Katherine Shovlin, Staff Writer

Since February, COVID-19 has been a taboo topic: it’s simultaneously everyone’s biggest concern and the one thing nobody wants to address. The virus has forced students and non-essential workers to work from home. The same cannot be said about essential workers, such as those belonging in the medical field.

For the staff at LAC + USC Medical Center in L.A, activity within the hospital’s walls has skyrocketed. Like all hospitals throughout the world, LAC + USC Medical Center’s Emergency Room (ER) is packed with patients. Besides the ER, the hospital’s other units are filled to capacity with patients of various diagnoses. Every staff member – from the doctors to the nurses to the nursing attendants – is doing their part in accommodating these patients. 
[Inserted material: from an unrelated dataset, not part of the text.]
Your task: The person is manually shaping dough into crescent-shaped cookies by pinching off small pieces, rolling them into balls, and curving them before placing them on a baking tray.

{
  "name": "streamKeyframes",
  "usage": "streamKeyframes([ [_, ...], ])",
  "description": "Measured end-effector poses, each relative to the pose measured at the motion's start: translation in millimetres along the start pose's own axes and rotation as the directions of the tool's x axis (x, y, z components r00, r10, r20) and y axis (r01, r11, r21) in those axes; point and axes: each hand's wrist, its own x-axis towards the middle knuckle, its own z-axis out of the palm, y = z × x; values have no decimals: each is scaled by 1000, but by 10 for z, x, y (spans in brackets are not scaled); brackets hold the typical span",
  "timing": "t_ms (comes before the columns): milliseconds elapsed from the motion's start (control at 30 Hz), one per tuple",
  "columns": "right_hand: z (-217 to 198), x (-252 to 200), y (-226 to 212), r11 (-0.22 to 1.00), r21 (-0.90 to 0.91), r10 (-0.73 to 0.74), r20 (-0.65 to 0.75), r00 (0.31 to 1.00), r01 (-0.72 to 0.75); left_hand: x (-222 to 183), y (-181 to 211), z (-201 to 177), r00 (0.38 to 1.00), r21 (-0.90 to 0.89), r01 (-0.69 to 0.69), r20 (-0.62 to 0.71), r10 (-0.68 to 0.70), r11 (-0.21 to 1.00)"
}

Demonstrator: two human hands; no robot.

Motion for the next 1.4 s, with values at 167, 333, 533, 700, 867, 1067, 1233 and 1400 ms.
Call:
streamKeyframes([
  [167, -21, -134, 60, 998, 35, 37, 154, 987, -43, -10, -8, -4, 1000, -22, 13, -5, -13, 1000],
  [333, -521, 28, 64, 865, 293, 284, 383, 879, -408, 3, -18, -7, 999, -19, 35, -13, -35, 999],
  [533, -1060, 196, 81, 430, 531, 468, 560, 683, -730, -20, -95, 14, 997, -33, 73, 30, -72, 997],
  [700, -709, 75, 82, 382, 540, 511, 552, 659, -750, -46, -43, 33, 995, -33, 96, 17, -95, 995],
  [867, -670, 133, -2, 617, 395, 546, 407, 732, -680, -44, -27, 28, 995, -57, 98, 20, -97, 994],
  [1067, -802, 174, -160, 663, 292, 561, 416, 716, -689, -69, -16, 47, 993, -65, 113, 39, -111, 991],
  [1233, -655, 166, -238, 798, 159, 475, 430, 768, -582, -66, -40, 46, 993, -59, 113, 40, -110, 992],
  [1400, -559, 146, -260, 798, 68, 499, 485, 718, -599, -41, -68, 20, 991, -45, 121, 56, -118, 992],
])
Containing COVID-19 creates stress among the workers. On a daily basis, the medical staff face a shortage of supplies, including face masks and scrubs. There are also a select few of patients’ relatives who force their way past security to visit their loved ones, but are unable to because of the pandemic. 

To give back to these COVID-19 heroes, local L.A. businesses visit LAC + USC Medical Center with free treats for the staff. On April 10, the special gift was a vase of orchids for each hospital caretaker. This gift is special to the hospital because ORCHID is the name of their electronic medical record system. The gift came from the florist company Westerlay Orchids who most definitely knew about the hospital’s orchid ties.

“It’s nice that we get these gifts,” said Unit 4B MICU nurse manager Rosa Ugaz. “Also, it’s good to feel appreciated by the community.”

At Verdugo Hills Hospital and Glendale Memorial Hospital, volunteers such as the Glendale Teachers Association support the hospital staff from the comfort of their homes. “I reached out to VHH and Glendale to arrange for a time and department in the hospital to deliver to,” said Crescenta Valley High School teacher and Board of Directors of the Glendale Teachers Association member Alicia Harris. “From there, I ordered on Postmates enough individually wrapped meals for each employee… and plenty extra!”

Delivering breakfast to these hospitals was the Glendale Teachers Association’s way of thanking the staff for their efforts. For Harris, it was her way of thanking a former student. “A former student of mine back when I taught at Roosevelt Middle School and a Clark grad, Misak Anyan, is a nurse in {VHH’s} ICU,” Harris said. “It felt really good to thank him personally.”

By providing the staff with gifts, the small businesses and volunteers show their support for the frontline workers. Small businesses also receive publicity and recognition for their efforts when the nurses post selfies with their food online. The nurses receive a token of appreciation – often food – for their services and they continue working, knowing their community will support them.